Avec le recul, certains pensent que la nomination du Dr Ramen aurait été orchestrée d’en haut et n’aurait été en fait qu’une stratégie pour faire de la place au Dr Bhushan Ori. « Pourquoi la PSC s’était-elle ravisée en rabaissant les critères de sélection pour nommer quelqu’un qui n’avait même pas postulé pour ce poste alors qu’elle voulait initialement trouver le meilleur candidat, quitte à faire venir un consultant étranger pour tenter de le dénicher ? Kifer ine bizin dépense kas dans vide si ti bizin baisse niveau lamem tout court ? » Ce sont là autant de questions auxquelles des employés de la Santé veulent avoir des réponses. D’autant que, selon eux, si les critères n’avaient pas été changés, le Dr Ori n’aurait jamais pu occuper ce poste, n’étant pas un spécialiste, contrairement aux critères initiaux d’éligibilité.

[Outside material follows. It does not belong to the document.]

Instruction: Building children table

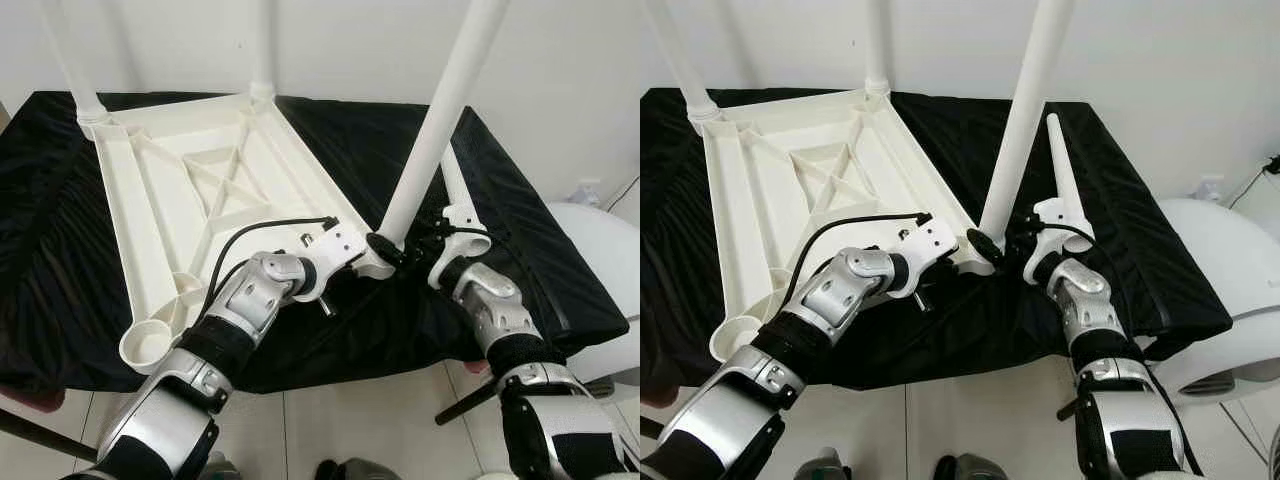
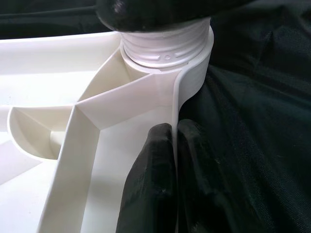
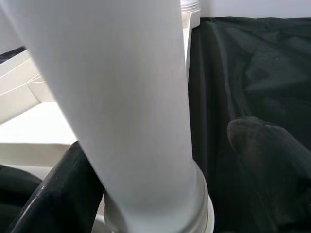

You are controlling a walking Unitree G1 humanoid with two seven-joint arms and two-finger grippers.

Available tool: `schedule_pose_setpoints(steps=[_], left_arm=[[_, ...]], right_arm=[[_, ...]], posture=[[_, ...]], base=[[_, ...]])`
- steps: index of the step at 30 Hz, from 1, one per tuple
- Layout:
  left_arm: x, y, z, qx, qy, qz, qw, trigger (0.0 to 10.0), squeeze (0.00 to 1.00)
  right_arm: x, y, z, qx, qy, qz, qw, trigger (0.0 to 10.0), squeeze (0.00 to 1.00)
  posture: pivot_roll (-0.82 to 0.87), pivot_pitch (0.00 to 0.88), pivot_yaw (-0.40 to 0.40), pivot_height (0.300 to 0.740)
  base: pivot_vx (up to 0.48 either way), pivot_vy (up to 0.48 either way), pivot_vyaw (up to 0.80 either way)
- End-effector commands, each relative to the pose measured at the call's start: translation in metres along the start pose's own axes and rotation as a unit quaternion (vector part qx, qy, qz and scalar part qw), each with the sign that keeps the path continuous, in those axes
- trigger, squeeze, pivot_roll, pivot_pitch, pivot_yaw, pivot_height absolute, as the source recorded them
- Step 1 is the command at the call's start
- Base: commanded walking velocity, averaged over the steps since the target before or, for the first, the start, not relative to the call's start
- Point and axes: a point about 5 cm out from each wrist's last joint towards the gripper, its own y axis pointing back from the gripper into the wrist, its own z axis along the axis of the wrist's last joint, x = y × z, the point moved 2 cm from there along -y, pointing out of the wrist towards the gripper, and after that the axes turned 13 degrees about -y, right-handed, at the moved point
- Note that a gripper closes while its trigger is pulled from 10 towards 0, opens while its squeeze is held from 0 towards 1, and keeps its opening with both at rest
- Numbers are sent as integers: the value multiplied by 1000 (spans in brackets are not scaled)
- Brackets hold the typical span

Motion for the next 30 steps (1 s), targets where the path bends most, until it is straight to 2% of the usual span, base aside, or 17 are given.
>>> schedule_pose_setpoints(steps=[1,8,9,10,11,12,13,24,25,27,28,30], left_arm=[[-5,-1,-14,32,12,7,999,10000,0],[-5,-1,-13,30,12,7,999,10000,0],[-5,-1,-12,30,12,8,999,10000,0],[-5,-1,-12,30,12,8,999,10000,0],[-5,-1,-12,30,12,8,999,10000,0],[-5,0,-12,29,12,8,999,10000,0],[-4,0,-11,29,12,8,999,10000,0],[-3,0,-11,28,12,11,999,10000,0],[-3,1,-11,29,12,11,999,10000,0],[-3,1,-11,29,12,11,999,10000,0],[-3,1,-11,29,12,11,999,10000,0],[-4,0,-11,30,12,11,999,10000,0]], right_arm=[[-3,1,-1,6,3,-1,1000,10000,0],[-6,2,-7,21,5,-1,1000,10000,0],[-7,2,-8,25,3,-2,1000,5490,0],[-7,3,-9,27,2,-3,1000,2039,0],[-7,3,-9,27,2,-3,1000,2039,0],[-8,3,-10,28,0,-4,1000,549,0],[-8,4,-10,28,0,-4,1000,0,0],[-7,2,-9,0,-6,-25,1000,0,0],[-5,-1,-9,-16,-25,-35,999,2706,0],[-4,-2,-9,-19,-30,-36,999,2706,0],[-2,-3,-10,-24,-35,-40,998,10000,0],[4,-8,-15,-36,-43,-62,996,10000,0]], posture=[[21,21,-72,740],[20,24,-73,740],[20,24,-73,740],[21,24,-74,740],[21,24,-74,740],[21,23,-75,740],[21,23,-75,740],[23,23,-82,740],[21,23,-83,740],[21,23,-83,740],[20,23,-85,740],[20,23,-86,740]], base=[[0,0,0],[0,0,0],[0,0,0],[0,0,0],[0,0,0],[0,0,0],[0,0,0],[0,0,0],[0,0,0],[0,0,0],[0,0,0],[0,0,0]])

Accaparement des institutions

La marche arrière de la PSC soulève bien des interrogations. A-t-elle effectivement et intentionnellement rabaissé les critères d’éligibilité pour en faire profiter un proche de Lakwizinn ? Nul ne le sait. Ce qui est certain cependant, c’est que les autorités auraient dû, au contraire, rehausser les critères d’éligibilité dans un but ultime de relever le niveau de service offert en ces temps dominés par la pandémie de Covid-19. Rabaisser les critères équivaudrait à mettre en péril la qualité de service offert par le ministère de la Santé. En témoigne la gestion catastrophique de la Covid-19. 

Dans les couloirs du 5ème étage du bâtiment Emmanuel Anquetil, la nomination du Dr Ori n’est pas considérée comme étant innocente puisqu’outre de favoriser un proche de Lakwizinn, elle viserait aussi à avoir la haute main sur l’administration des institutions clés du pays et pour mieux faire accepter certaines instructions venues d’en haut. « C’est inacceptable de manipuler ainsi tout un système afin d’avoir une mainmise sur les institutions », regrettent des fonctionnaires consciencieux.

Le fait que le Dr Ori n’ait jusqu’ici pas encore été entendu par les enquêteurs de l’ICAC dans le sillage de l’enquête sur l’achat du Molnupiravir par le ministère de la Santé auprès de « CPN Distributors Ltd » alimente aussi les spéculations. Son nom a pourtant été cité par Brijendrasingh Naeck à l’ICAC le 6 janvier 2022. Ce dernier avait soutenu que le Dr Ori ainsi que Dalida Allagapen, sœur du ministre Alan Ganoo, avaient une part de responsabilité dans cette affaire. Or, cette enquête semble être au point mort depuis quelque temps. Des liens avec Lakwizinn y sont-ils pour quelque chose ? La question reste posée.